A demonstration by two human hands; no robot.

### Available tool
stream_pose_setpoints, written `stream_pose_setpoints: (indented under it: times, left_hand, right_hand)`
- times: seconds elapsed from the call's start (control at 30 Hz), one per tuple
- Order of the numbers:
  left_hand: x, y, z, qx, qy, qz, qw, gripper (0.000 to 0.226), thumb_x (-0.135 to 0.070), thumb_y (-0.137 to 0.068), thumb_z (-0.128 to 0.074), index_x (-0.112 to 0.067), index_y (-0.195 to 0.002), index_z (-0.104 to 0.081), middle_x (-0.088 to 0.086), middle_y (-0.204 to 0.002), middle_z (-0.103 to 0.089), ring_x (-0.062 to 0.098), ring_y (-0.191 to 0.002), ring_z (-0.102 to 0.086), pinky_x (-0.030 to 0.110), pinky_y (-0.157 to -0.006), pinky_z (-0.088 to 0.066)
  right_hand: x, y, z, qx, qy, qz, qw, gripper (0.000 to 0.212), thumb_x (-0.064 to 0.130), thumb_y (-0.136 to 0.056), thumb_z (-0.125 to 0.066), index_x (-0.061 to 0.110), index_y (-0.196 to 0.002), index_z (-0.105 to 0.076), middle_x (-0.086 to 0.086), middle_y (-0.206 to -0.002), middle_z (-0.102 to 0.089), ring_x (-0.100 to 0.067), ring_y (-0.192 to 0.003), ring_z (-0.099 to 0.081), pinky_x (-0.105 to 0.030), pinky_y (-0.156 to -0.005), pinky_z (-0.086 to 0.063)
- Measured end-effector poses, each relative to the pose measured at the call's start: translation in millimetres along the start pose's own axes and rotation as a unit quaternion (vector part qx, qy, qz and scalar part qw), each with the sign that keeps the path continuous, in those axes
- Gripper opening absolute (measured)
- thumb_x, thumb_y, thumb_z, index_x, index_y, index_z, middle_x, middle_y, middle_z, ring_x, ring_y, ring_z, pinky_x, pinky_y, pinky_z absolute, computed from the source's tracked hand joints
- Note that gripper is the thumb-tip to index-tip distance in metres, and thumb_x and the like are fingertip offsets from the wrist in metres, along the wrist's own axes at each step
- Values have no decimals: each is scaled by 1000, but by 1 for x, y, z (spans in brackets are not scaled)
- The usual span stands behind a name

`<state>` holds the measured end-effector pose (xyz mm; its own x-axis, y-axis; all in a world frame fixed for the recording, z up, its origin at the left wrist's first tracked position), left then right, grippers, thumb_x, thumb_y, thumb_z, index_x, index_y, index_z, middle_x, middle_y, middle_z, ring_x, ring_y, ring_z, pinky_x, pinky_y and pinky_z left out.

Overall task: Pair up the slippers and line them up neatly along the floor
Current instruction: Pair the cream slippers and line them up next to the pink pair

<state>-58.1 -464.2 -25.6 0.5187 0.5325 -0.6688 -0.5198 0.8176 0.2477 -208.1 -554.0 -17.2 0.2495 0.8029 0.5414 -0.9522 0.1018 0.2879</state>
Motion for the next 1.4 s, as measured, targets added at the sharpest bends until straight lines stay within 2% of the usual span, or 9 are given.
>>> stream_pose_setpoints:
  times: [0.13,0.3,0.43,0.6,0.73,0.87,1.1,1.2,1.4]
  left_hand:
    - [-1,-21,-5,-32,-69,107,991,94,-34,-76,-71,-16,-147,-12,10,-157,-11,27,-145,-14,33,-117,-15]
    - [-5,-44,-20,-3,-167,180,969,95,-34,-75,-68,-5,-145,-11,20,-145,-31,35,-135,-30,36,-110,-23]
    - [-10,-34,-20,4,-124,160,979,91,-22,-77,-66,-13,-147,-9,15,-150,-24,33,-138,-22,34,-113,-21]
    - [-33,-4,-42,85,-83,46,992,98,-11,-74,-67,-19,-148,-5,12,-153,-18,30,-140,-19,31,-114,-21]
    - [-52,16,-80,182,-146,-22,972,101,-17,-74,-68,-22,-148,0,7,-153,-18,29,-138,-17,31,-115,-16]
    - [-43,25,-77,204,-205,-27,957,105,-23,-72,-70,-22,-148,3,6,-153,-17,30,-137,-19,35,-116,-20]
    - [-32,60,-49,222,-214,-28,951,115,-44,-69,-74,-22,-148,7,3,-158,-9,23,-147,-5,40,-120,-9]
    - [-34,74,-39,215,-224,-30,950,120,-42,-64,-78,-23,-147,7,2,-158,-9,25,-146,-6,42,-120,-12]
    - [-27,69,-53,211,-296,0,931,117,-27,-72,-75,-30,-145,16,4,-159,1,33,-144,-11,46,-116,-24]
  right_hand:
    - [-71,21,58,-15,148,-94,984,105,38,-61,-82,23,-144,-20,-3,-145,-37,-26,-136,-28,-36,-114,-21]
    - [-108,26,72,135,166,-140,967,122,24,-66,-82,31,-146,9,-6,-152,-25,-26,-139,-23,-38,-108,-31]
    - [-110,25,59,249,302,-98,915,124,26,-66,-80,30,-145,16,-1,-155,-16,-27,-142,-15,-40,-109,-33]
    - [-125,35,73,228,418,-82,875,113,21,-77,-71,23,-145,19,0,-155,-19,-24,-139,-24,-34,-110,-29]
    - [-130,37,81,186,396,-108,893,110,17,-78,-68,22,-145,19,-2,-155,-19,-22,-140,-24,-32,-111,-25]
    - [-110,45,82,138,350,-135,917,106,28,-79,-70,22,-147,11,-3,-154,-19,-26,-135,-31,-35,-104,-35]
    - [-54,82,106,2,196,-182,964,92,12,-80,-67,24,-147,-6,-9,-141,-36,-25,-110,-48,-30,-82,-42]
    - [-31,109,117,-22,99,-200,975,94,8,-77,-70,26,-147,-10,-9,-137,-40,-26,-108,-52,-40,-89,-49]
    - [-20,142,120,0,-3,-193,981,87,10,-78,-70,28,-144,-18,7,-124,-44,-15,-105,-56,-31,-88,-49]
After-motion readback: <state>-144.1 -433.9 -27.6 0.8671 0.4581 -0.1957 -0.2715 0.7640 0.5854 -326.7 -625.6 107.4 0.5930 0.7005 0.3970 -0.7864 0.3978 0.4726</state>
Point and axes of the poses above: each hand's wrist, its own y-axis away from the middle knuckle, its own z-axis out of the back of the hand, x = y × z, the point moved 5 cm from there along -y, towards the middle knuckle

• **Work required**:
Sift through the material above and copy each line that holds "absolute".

• **Problem solution**:
- Gripper opening absolute (measured)
- thumb_x, thumb_y, thumb_z, index_x, index_y, index_z, middle_x, middle_y, middle_z, ring_x, ring_y, ring_z, pinky_x, pinky_y, pinky_z absolute, computed from the source's tracked hand joints

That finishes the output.